Company Filing History:
Years Active: 2009
Title: Changhong Ke: Innovator in Nanoelectromechanical Devices
Introduction
Changhong Ke is a prominent inventor based in Evanston, IL (US). He is known for his groundbreaking work in the field of nanoelectromechanical systems (NEMS). His innovative contributions have the potential to revolutionize various applications in technology and science.
Latest Patents
Changhong Ke holds a patent for a nanoelectromechanical bistable cantilever device. This device features an electrically conductive nano-cantilever that has a free end movable relative to an electrically conductive substrate, such as an electrode of a circuit.
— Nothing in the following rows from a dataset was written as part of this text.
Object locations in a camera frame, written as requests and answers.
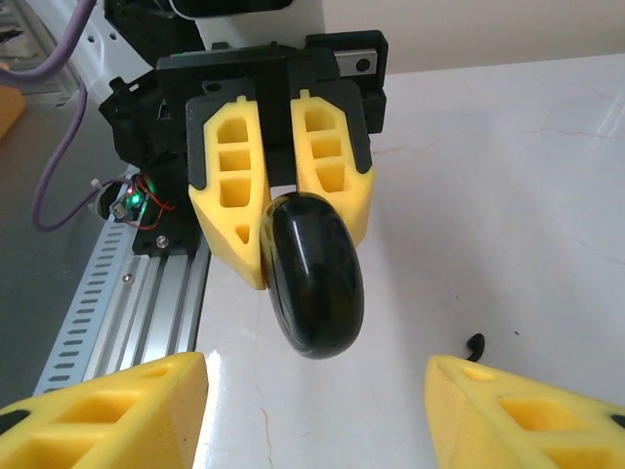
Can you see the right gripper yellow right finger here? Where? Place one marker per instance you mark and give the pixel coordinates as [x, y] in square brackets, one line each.
[488, 439]

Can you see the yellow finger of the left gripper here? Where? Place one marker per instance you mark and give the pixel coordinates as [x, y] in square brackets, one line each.
[351, 190]
[210, 215]

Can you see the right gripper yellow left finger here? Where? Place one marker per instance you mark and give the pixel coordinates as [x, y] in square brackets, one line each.
[97, 439]

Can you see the black round cap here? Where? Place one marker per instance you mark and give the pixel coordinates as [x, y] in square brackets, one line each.
[317, 273]

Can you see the controller board with green LED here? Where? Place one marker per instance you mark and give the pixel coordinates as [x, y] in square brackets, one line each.
[129, 201]

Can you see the grey metal panel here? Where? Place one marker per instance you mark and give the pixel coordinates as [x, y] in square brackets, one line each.
[29, 244]

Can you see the yellow block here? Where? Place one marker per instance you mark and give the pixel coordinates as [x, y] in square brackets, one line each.
[10, 112]

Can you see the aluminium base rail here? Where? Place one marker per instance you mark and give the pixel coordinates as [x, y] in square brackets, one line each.
[161, 303]

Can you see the aluminium slotted rail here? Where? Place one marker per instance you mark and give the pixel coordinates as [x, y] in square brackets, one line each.
[83, 312]

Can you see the aluminium table side rail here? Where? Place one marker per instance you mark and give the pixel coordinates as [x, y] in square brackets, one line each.
[29, 44]
The circuit includes a power source connected to the electrode and the nano-cantilever, allowing for the application of a pull-in or pull-out voltage. This voltage induces bending movement of the nano-cantilever relative to the electrode. The device is designed to provide two stable positions of the nano-cantilever, creating a hysteresis loop in the current-voltage space between the pull-in and pull-out voltages. The first stable position occurs at a sub-nanometer gap with a stable tunneling electrical current, while the second position is achieved with a pull-out voltage and minimal tunneling current. This innovative device has potential applications in scanning probe microscopy, ultrasonic wave detection sensors, NEMS switches, random access memory elements, gap sensors, logic devices, and bio-sensors.
Career Highlights
Changhong Ke is affiliated with Northwestern University, where he continues to advance his research in nanoelectromechanical systems. His work has garnered attention for its innovative approach and practical applications in various fields.
Collaborations
Changhong Ke collaborates with Horacio Dante Espinosa, contributing to the advancement of research in their respective fields.
Conclusion
Changhong Ke's contributions to the field of nanoelectromechanical devices highlight his innovative spirit and dedication to advancing technology. His work has the potential to impact various industries and pave the way for future advancements in nanoengineering.